Under the 2020 trade and cooperation agreement (TCA), the EU has the right to take retaliatory action including the ending of the hard-fought agreements on extradition and access to the database of biometric data including fingerprints and DNA, said Steve Peers, a professor of EU and human rights law.
clicky

(I don't think there'll be any leaving the ECHR (convention), or denouncement of its rights, but reckon that the Tories will be campaigning on amending the Human Rights Act so that judgments from the ECHR (court) can be ignored by UK courts next election)

Re: Rishi Sunak - PM

Posted: Fri Mar 10, 2023 2:36 am
by Millennie Al
lpm wrote:
Wed Mar 08, 2023 8:46 am
How many people will say "I was planning to become a slave in Britain but this changes everything"?
Is it too early to think of changing the words of Rule Britannia! ? Maybe what the Tories mean by obeying international law is the bit which says refugees shouldn't get worse treatment than citizens, or comething like that.

Re: Rishi Sunak - PM

Posted: Fri Mar 10, 2023 8:26 am
by Little waster
All you woke nay-sayers, I'll think you'll find the dirty foreigners actually welcome this bill.

Take that!

Re: Rishi Sunak - PM

Posted: Fri Mar 10, 2023 9:57 am
by TopBadger
The solution to the small boats crisis is clear...

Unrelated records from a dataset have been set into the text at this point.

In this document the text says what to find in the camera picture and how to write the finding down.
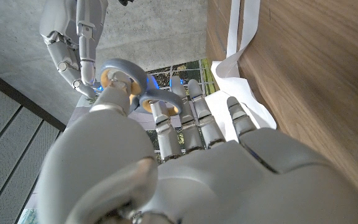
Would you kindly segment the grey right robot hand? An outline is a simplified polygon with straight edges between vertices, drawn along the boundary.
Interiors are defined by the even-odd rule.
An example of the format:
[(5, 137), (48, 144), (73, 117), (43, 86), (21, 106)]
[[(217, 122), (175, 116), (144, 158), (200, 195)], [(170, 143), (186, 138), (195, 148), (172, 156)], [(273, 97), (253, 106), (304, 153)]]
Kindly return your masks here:
[(107, 0), (47, 0), (40, 35), (59, 74), (81, 94), (95, 98), (96, 48), (103, 32)]

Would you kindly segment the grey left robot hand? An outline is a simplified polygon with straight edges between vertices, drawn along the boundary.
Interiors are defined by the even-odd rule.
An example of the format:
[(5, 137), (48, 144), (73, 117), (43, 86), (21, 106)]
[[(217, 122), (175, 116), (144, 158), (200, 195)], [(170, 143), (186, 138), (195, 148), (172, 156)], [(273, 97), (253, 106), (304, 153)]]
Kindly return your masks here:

Given that a common reason for people choosing to come to the UK rather than stay in France is that they speak the language, we need to change the UK's official language to French so they might as well look for work in France and not risk the crossing.

Simple really.

Re: Rishi Sunak - PM

Posted: Sat Mar 11, 2023 10:14 am
by Woodchopper
I have started a new thread on the ID cards and migrant motivations discussion. viewtopic.php?f=10&t=3802

Re: Rishi Sunak - PM

Posted: Mon Mar 13, 2023 9:15 pm
by jimbob
With reference to TopBadger's signature, I do think that the sewage issue is going to be particularly toxic, with two heavyweight Tory papers (Times and Telegraph) having campaigns on river water quality. It obviously resonates with a lot of their natural constituency.

Re: Rishi Sunak - PM

Posted: Thu Apr 20, 2023 6:32 pm
by lpm
My god, Sunak is so bad at politics.

Be decisive, one way or the other. Fire the bully. Don't fire the bully. But do it instantly.

Re: Rishi Sunak - PM

Posted: Thu Apr 20, 2023 6:51 pm
by lpm
This is his last chance to show strength.

Re: Rishi Sunak - PM

Posted: Thu Apr 20, 2023 10:05 pm
by TopBadger
He's probably hoping psycho dom resigns... or perhaps he's popped to the winchester for a pint and wait until this all blows over

Re: Rishi Sunak - PM

Posted: Fri Apr 21, 2023 5:28 am
by Formerly AvP
It seems to me possible that Raab is bullying Sunak. I've known several cases where people bullied and intimadated those technically above them in the management chain. It isn't always punching down.
The story is front page on the Times and Telegraph, but not on the usual right wing sources, Mail, Express or BBC.

Re: Rishi Sunak - PM

Posted: Fri Apr 21, 2023 6:20 am
by Beaker
Formerly AvP wrote:
Fri Apr 21, 2023 5:28 am

The story is front page on the Times and Telegraph, but not on the usual right wing sources, Mail, Express or BBC.
It’s the top story on the BBC website! How can you claim otherwise?